Она макнулась с макушкой. Разогретый на солнце затылок захолодило, вода освежила лицо, вымывая из головы запретное. Сразу сделалось легче. Лорка приподнялась, изловила тянущуюся по течению косу и пошла к берегу. Там, уже стоя босыми ногами на траве, где скинула сарафан и опояску, собрала низ сорочки повыше и отжала. Надо бы и всю, но в камыш лезть не хотелось, там топко, и девушка пошла к ивам. Низкие густые ветки, что ширма, никто и не заметит, хоть рядом стой. Вот и она не заметила.
Рядом. Хоть он и не стоял, лежал, в высокой траве, опершись спиной на сложенный доспех, укрытый поверху расшитым плащом и еще какой-то одеждой, потому как на нем самом осталась только рубашка и штаны. Светлая коса, не то белая, не то золотая, так странно откликалось в волосах солнце, вилась по траве змеей. Серебряной маски, скрывающей лицо, не было, и на Лорку смотрели из-под темных бровей нечеловеческие глаза, не то синие, не то зеленые, прозрачные, как вода зимой, и такие же, как эта вода, холодные.
Глава 3
Кожа покрылась цыпками. Так стыло сделалось от этих глаз. И оторопь взяла – Стражи никогда лиц на людях не кажут, для них прилюдно маску снять, что голышом пройтись. И тут Лорка сообразила, что сама стоит в мокрой сорочке с задранным выше колен подолом, а на нее мужчина смотрит, хоть и элфие. Она пискнула, выпустила подол и прикрыла грудь руками. Лицу было жарко, и ушам, и…
Элфие привстал и на локоть оперся, черная, будто угольком нарисованная бровь приподнялась, и в глазах прибавилось прозелени, от чего они сразу сделались теплее. А еще стали до странного на Гриневы похожи, когда тот ее на сиделки звал. Рубашка, расстегнутая до пупка, обнажала плоский мускулистый живот и гладкую безволосую грудь с чистой, словно сияющей кожей.
– Сии?т ми ка?но[19 - Сии?т ми ка?но – мне нравится (сиит ми – передо мной, перед моими глазами, кано – нравится, интересно; ми – мне).], – голос-песня, тот же, что говорил торжке, хотя с чем ей сравнивать, других элфие она не слыхала, а Лексен, хоть и произносил слова на элфиен?риа чисто, почти вот как этот Страж, голосом таким, от которого внутри все струной дрожало, похвастать не мог. – Инме? калле? ка?нае?сиэ?л?[20 - Инме? калле? ка?нае’сиэ?л? – Предлагаешь стать твоим первым мужчиной? (Инме – предложение, калле – начать, ка?нае’сиэ?л – дословно обучение чувственности, устойчивое выражение, обозначающее первую близость.)].
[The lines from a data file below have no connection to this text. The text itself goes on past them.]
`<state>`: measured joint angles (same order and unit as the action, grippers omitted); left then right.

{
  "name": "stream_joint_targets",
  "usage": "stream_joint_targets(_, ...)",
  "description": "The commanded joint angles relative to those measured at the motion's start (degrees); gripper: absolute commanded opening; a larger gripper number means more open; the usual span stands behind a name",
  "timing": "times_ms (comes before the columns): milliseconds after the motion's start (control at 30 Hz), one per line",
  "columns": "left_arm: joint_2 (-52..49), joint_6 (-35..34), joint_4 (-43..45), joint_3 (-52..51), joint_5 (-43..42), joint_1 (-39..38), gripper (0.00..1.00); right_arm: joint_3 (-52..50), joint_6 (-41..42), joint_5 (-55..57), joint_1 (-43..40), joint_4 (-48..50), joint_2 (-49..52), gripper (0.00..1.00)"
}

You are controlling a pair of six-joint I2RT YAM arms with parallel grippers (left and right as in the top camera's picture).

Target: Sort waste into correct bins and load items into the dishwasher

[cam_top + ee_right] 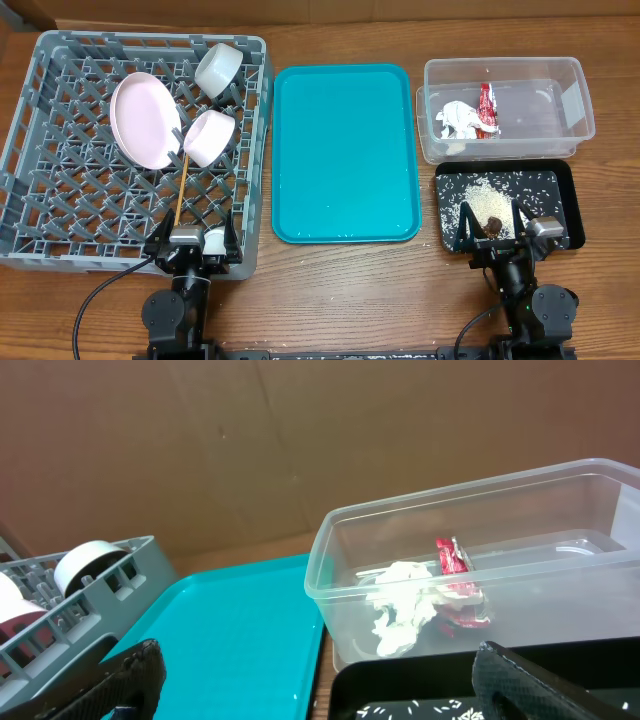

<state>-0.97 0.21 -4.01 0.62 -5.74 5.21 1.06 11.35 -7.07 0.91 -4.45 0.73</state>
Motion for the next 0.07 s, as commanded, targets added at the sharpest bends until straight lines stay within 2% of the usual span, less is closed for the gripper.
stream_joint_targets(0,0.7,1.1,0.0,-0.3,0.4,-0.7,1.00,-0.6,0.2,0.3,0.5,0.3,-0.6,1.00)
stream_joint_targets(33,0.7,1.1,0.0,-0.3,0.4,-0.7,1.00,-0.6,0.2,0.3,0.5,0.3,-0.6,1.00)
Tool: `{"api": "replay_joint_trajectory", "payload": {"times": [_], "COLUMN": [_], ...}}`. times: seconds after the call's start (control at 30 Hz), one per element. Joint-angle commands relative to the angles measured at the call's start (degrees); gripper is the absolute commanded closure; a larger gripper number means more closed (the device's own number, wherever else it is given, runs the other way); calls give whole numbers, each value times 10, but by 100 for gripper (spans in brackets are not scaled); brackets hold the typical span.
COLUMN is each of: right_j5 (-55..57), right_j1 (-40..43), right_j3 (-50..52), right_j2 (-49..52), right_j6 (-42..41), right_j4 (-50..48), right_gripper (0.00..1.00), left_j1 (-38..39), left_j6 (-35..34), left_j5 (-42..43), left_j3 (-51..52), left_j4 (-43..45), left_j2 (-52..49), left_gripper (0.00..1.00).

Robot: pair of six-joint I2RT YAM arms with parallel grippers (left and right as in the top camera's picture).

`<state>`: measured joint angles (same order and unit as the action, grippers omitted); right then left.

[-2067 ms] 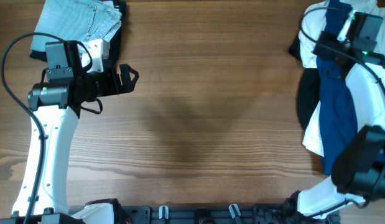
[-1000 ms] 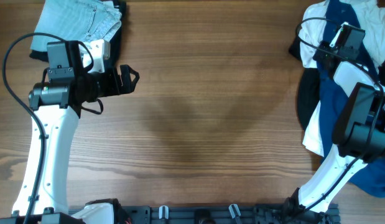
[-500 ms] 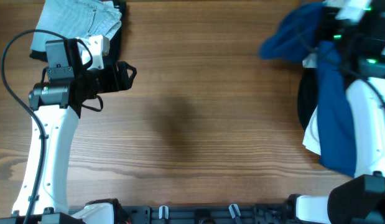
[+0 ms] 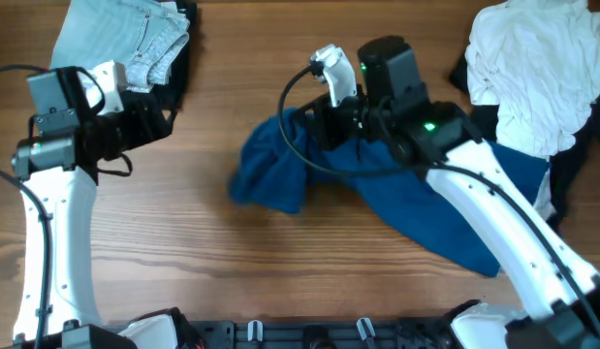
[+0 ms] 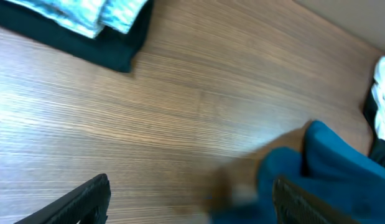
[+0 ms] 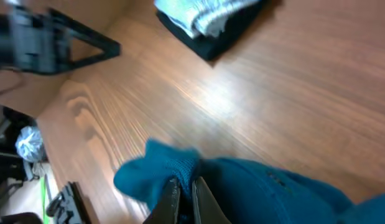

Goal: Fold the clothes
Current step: 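Grasp the teal shirt with the right gripper and drag it leftward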

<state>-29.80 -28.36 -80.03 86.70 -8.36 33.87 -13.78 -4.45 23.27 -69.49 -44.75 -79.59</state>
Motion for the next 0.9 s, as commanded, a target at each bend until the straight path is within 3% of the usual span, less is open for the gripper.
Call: {"api": "replay_joint_trajectory", "payload": {"times": [0.0,0.17,0.3,0.47,0.6,0.83,0.87], "right_j5": [29,36,-34,-32,-16,89,111], "right_j1": [-1,-2,-30,-145,-189,-137,-129], "right_j3": [-7,-7,-7,-8,-8,-8,-8], "right_j2": [-25,76,148,144,144,155,164], "right_j6": [14,32,-27,-44,-56,-20,-20], "right_j4": [-10,-117,-205,-230,-244,-300,-317], "right_gripper": [96,96,96,96,96,95,80], "left_j1": [-10,-10,-10,-10,-11,-11,-11], "left_j6": [-5,-5,-3,-3,-3,-3,-3], "left_j5": [-4,-4,-9,-51,-54,-54,-54], "left_j3": [-10,-10,-10,-10,-10,-10,-10], "left_j4": [0,-5,-10,-12,-12,-12,-12], "left_j2": [15,16,16,16,16,16,16], "left_gripper": [17,16,16,16,15,15,14]}}
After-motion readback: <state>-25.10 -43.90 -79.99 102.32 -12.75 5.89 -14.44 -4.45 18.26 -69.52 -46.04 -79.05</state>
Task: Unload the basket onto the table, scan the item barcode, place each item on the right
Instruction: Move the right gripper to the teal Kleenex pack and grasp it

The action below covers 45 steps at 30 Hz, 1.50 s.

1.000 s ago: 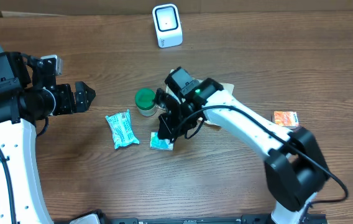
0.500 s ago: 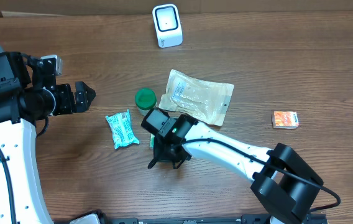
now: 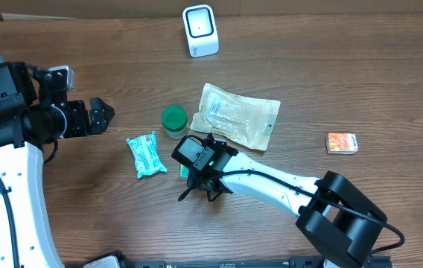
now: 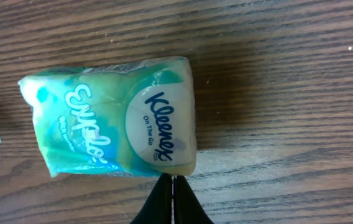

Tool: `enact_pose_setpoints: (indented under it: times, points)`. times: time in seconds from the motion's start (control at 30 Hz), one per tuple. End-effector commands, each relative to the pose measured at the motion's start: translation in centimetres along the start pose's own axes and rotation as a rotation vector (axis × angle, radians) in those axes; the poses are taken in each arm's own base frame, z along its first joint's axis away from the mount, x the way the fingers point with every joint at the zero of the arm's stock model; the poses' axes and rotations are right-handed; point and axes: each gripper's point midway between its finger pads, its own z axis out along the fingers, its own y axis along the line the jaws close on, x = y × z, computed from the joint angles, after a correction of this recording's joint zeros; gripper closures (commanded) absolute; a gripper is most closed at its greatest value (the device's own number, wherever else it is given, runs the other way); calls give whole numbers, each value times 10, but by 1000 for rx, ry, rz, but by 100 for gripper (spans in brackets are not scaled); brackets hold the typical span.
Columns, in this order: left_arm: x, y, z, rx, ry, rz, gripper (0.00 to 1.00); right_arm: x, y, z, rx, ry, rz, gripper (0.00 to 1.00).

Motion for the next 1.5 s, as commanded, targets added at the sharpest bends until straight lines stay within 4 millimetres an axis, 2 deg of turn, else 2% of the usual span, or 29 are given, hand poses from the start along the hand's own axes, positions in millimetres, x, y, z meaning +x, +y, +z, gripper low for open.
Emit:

Лорка даже рот приоткрыла от возмущения. Нравится ему! Хочет, чтоб она с ним… Вот бесстыжий какой! Как можно честной девушке такое предлагать! Муж с женой днем так говорить не станет, а этот – девке незнакомой, пусть бы и в одной сорочке.
– Сетене ми, – приказал элфие, а потом по-людски повторил, – Подойди. – И встал, одним текучим движением, будто костей и вовсе нет, пальцы большие за пояс сунул и лыбится, глаза совсем в зелень, как лист молодой, штаны узкие, такие, что почти срам видно. И не жмет ему нигде! Лорка поспешно взгляд отвела, но успела заметить, как заинтересованная улыбка превратилась в препохабную. Захотелось похватать одежку и бегом бежать. А этот будто того и ждет, потому Лорка быстренько сарафан на непросохшую сорочку натянула и попятилась.
– Что, уже передумала? – человечьи слова он произносил странно, звонко и чисто, не по-людски.